A vendor’s duty of disclosure in a property sale
Did you know that when you sell real estate:
A seller has a duty to disclose certain matters about the property whether or not the purchaser has asked about those matters?
And that a failure to disclose those matters can result in the termination of the contract?
Depending on the timing, termination can, and often will have, severe financial consequences for the vendor?
Generally, a vendor must disclose:
Latent (hidden) defects in the title to the land and improvements upon the land (which are to be sold with the land)
Patent (obvious) defects material to the purchaser’s purchase, where the vendor is aware of the defect and also aware that the defect is material to the purchaser’s purchase.

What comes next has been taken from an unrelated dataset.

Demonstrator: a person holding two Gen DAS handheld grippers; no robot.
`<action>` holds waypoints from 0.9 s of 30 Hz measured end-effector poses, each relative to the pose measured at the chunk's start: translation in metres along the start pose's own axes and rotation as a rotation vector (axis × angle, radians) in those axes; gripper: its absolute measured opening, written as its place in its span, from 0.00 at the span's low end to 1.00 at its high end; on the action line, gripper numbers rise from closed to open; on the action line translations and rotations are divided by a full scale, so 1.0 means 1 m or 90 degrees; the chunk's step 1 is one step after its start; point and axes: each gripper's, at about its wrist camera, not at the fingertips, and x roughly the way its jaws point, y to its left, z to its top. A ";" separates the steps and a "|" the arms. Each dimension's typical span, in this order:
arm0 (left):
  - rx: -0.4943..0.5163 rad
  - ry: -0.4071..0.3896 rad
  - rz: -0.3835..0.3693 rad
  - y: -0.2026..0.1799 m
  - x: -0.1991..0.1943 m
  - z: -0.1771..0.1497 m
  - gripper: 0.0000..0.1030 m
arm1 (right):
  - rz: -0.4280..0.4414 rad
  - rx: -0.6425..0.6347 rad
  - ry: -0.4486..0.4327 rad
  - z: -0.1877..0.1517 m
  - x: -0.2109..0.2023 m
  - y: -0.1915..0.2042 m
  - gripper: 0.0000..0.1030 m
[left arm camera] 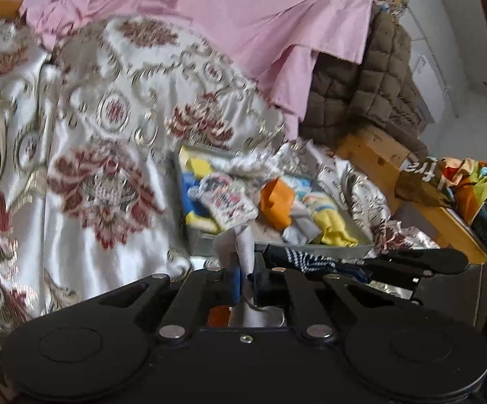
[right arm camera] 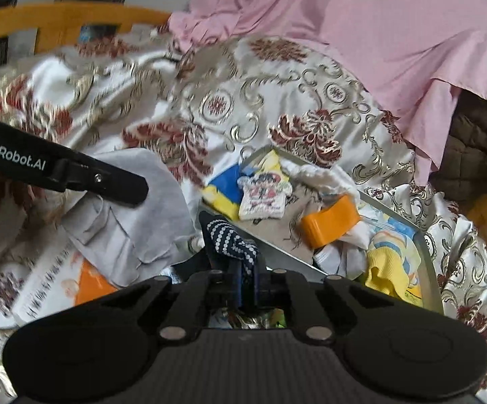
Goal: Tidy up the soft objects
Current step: 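Carry the grey cloth and striped sock in both grippers over the tray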
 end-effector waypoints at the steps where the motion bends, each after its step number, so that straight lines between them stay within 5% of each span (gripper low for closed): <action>1: 0.003 -0.004 0.001 -0.003 -0.002 0.004 0.06 | 0.004 0.008 -0.004 0.001 -0.003 -0.003 0.07; 10: 0.038 -0.026 0.011 -0.020 0.013 0.054 0.06 | 0.023 0.082 -0.023 0.025 -0.007 -0.054 0.07; 20: 0.100 -0.045 0.012 -0.045 0.117 0.122 0.06 | -0.012 0.191 -0.064 0.063 0.058 -0.146 0.07; 27: 0.134 -0.051 0.014 -0.063 0.190 0.134 0.06 | -0.044 0.313 -0.051 0.053 0.100 -0.208 0.07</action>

Errors and misdescriptions as to title that the Vendor is aware of.
Defects in the quality of the subject matter of the sale where the vendor is aware the defect is material to the present value of the property or to the purchaser’s ability to form an informed assessment of that value.
The Vendor does not need to disclose:
Town planning or regulatory restrictions that relate to the quality and value of the property (not the title).
However, where town planning and regulatory restrictions are material to the purchaser, and the vendor is aware of this, where the purchaser refuses to continue the contract, a court may refuse to make the purchaser continue the contract or require the vendor to repay the purchaser their deposit.
Note that active concealment of patent defects by a vendor may amount to fraud.